My friends didn’t understand it. “Why do you keep doing this? Why starve yourself? You realize I gained almost 10 pounds this semester eating your lunch right?”
My girl was mad because it took up most of my time. “We don’t talk after school anymore and when we do talk the only thing you say is how hungry or sore you are after practice. It’s hard enough that we don’t go to the same school but this is too much”
My family was worried that I would be seriously hurt. “Quis you could barely walk without pain last year and you hid that from us for almost a month. Do you think we’re going to let you back out there?”
In high school, I fell in love with wrestling. During that time wrestling taught me many things but some would say it took away many things. I learned discipline, perseverance, how to game plan and how to adapt. I learned that life wasn’t easy and that to win at life I was going to have to outwork the competition. My biggest enemy wasn’t the guy toeing the opposite line or the guys in the wrestling room vying for my spot but it was the kid in the mirror.
In Physical Therapy school there were so many times I wanted to quit. Honestly, in my head, I probably quit a thousand times. I never had to study so hard in my life. Money was low and there were times when my lights had been cut off. I could have gotten a job in my undergraduate major and made decent money while going for my Master’s in that profession. That was not my goal though and to make it through P.T. school was going to require sacrifice, a dogged determination, and the ability to just sometimes put my head down and keep pushing forward. Luckily God saw fit to give me a love of wrestling and wrestling put me through a lot. So those experiences allowed me to deal with the hardships I faced while getting my Doctorate.
As a Physical Therapist, I work with people who are in pain every day. My job is to educate and guide them as they try to regain their function. Those afternoons and early mornings in the wrestling room saw me knocked on my bottom, dropped on my head, and thrown violently across the room then get up and have it done to me again and again.
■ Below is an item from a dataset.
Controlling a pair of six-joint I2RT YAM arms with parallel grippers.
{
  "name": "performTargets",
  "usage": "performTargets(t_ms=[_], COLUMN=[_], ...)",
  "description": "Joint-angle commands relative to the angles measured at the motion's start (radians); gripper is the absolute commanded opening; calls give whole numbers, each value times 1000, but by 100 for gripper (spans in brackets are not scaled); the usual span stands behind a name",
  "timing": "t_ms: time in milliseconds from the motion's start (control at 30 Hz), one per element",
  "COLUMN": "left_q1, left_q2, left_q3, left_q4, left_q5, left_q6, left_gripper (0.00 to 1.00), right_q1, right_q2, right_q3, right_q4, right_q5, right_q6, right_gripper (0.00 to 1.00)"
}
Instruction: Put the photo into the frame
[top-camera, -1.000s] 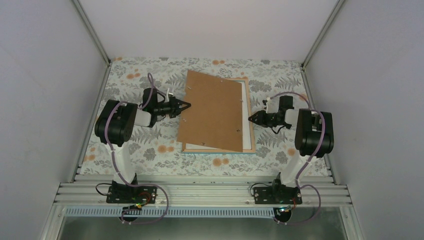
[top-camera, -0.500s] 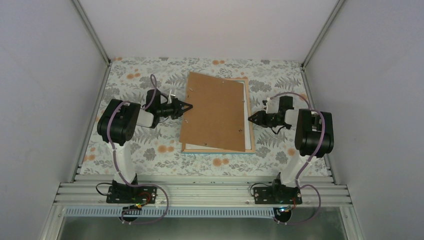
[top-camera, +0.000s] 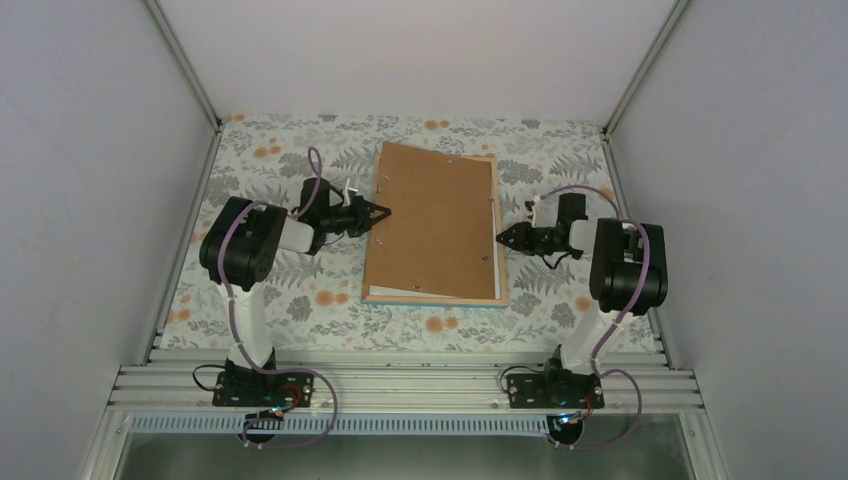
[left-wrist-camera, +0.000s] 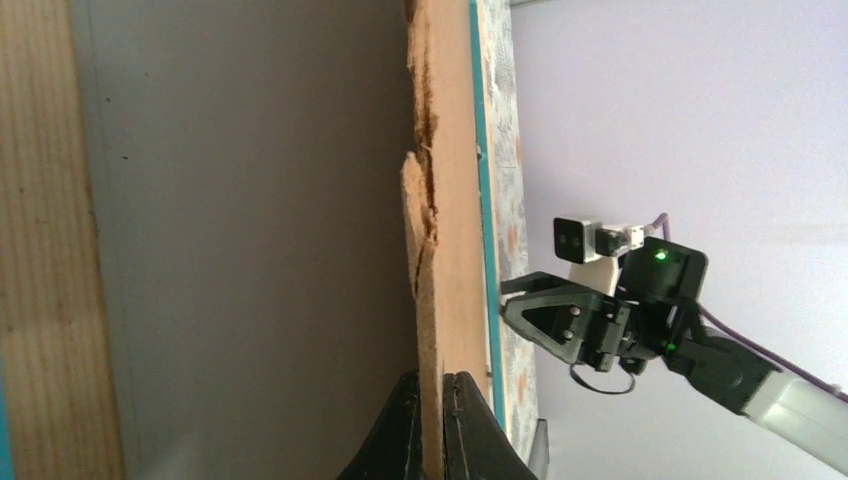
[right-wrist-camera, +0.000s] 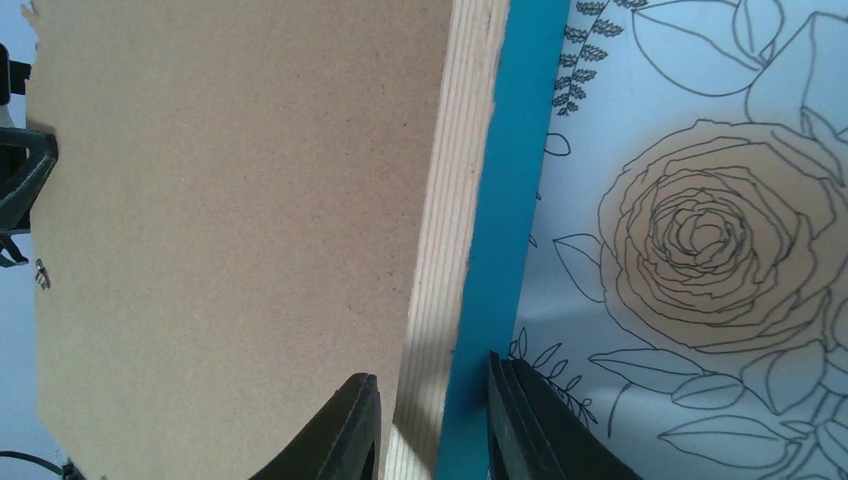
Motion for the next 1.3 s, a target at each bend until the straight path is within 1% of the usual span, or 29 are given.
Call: performTargets(t_ms=[0,133,200,367,500,533,567,600,633,667,733,800,867,967,1067,1267], left_q1=[-34,-63,-72,-98,-145,-159,-177,-189,-198,-204,-214,-222,-234,-251,-256,-268], left_q2=[11,-6,-9,-48,-74,-78,-85,-92,-102,-113,-128,-132,-139,-150,-162,-180], left_q3=[34,44,50,106,176,189,202,219,227,231,241,258,265,281,291,318], left_q4=[-93,-195,-225,-379,-566,-601,-636,-669,-693,-710,-750,-791,-818,-860,-890,-961], left_q5=[-164,-227,-236,-283,-355,-375,-395,-435,-459,-480,-511,-527,-547,-598,-635,-691], left_q6=[154,218,240,340,454,475,502,523,544,555,574,603,635,689,732,817], left_gripper=[2,2,3,10,17,22,29,36,47,53,61,64,70,87,99,100], right_q1=[18,19,20,19,18,19,19,18,17,17,15,13,12,9,6,0], right_q2=[24,23,25,23,24,23,23,20,17,14,7,1,-2,-7,-18,-26], right_q3=[-37,-37,-35,-28,-18,-16,-16,-15,-14,-14,-12,-9,-6,0,-1,3], right_q4=[-65,-64,-66,-68,-72,-74,-74,-74,-76,-75,-76,-80,-84,-88,-90,-97], right_q5=[-14,-16,-11,-4,-3,-2,-1,0,-1,2,6,10,15,25,37,58], right_q6=[15,17,14,15,14,15,14,14,13,13,14,13,11,6,2,-2], right_gripper=[29,28,29,29,29,29,29,29,29,29,30,30,30,30,31,33])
Falling and being thrown so many times inevitably leads to some colorful contusions (bruises), pain and soreness, and at worst injury. Experience in being the one hurting has allowed me to better empathize with my clients because rising in the more with back pain or it feeling like a hot poker is being shoved in my side are not novel sensations to me. The difficulty of moving through these pains is also not undiscovered territory for me but I also learned that the best way for that pain to subside was to start moving.
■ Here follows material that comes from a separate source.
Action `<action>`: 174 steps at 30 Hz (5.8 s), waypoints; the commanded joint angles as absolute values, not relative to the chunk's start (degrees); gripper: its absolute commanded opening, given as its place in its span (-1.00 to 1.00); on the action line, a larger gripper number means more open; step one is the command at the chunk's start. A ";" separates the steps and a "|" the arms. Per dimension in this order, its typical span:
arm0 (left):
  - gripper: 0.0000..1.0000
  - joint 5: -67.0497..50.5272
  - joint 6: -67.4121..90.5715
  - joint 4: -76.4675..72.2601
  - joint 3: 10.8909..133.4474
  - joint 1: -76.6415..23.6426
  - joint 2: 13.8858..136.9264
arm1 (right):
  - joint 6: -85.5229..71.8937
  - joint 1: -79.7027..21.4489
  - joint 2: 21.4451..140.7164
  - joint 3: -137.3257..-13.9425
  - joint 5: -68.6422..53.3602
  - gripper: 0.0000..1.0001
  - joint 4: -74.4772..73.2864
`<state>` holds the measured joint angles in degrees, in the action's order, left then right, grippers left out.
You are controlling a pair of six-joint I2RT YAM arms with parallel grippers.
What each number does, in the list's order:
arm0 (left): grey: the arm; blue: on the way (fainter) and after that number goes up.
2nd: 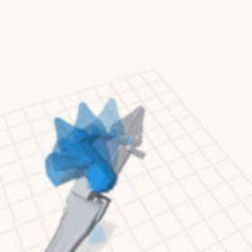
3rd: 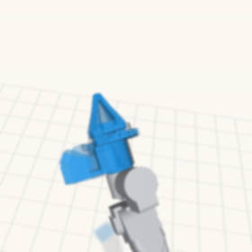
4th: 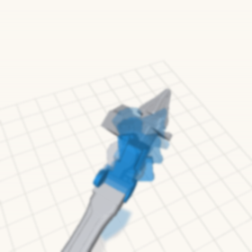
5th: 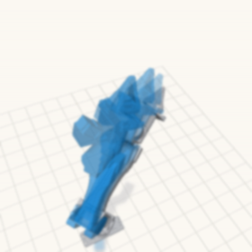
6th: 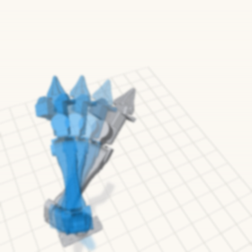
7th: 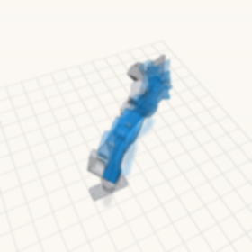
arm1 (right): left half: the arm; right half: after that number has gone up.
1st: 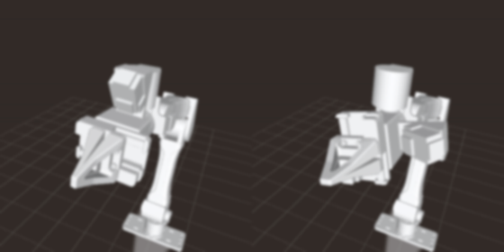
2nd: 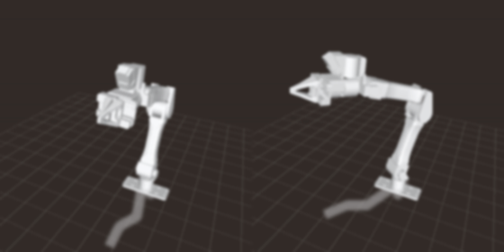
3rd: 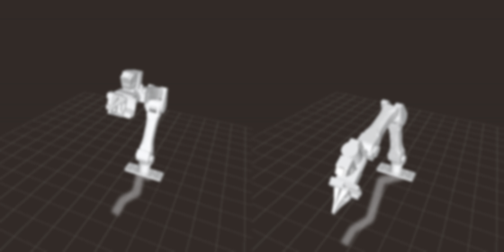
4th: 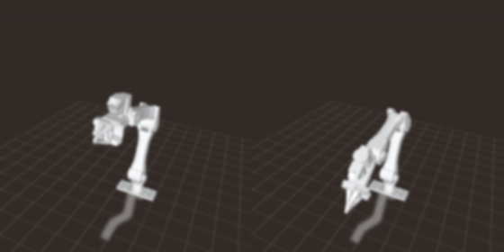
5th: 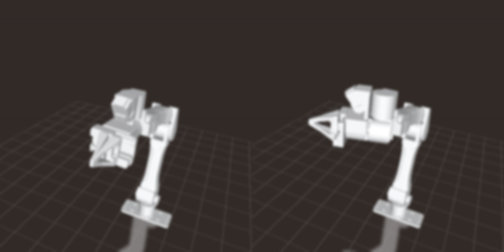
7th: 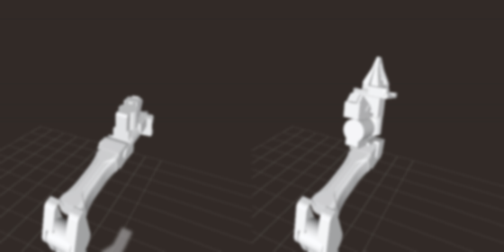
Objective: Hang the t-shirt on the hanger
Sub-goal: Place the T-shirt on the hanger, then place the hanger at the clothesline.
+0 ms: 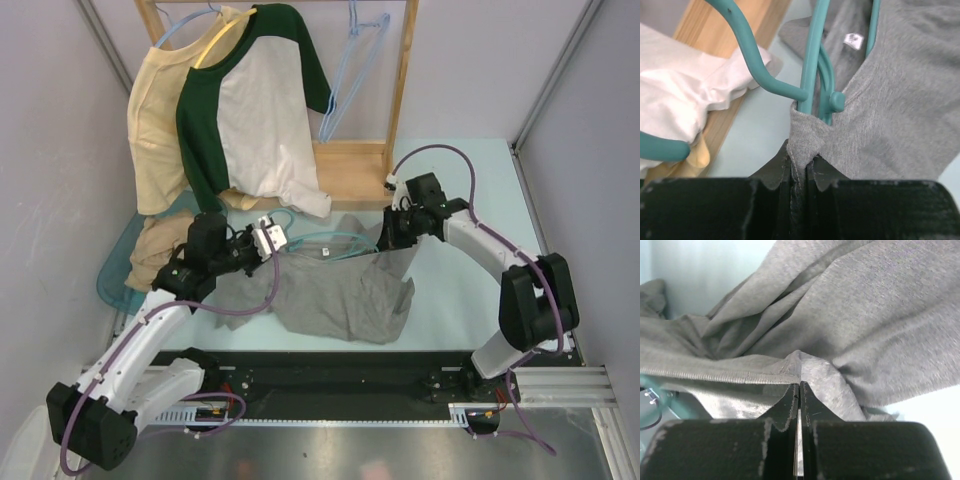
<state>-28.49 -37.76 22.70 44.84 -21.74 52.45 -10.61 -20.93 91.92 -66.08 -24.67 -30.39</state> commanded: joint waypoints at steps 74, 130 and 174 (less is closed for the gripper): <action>-0.56 -34.36 -43.67 22.66 52.55 -23.49 61.69 | 42.27 -35.78 81.13 -78.93 -26.19 -1.00 -38.32; 0.39 -15.99 35.33 9.93 47.02 -34.89 53.88 | -36.04 -58.97 103.10 -112.06 33.31 -1.00 -41.31; -0.99 -58.71 39.20 17.40 87.26 -14.42 74.35 | -5.09 -25.77 72.43 -96.86 -12.40 0.99 -31.03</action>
<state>-53.82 39.55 23.27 78.48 -15.33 72.12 -5.28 -28.53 75.20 -97.12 -11.44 -32.62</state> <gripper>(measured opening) 0.055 0.994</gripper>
Grappling also has come in handy with the physical aspects of my job. I have good control of my body which has allowed me to snake my way through the spider-webs of ICU lines. Being able to use another person’s momentum and balance has more than once helped me stop a patient from falling.
I was never a champion wrestler. I don’t have any gold medals on my mantle but the lessons that wrestling has taught me have helped me well in life. Thanks to wrestling I was able to roll with the punches of life and get back up when knocked to the ground.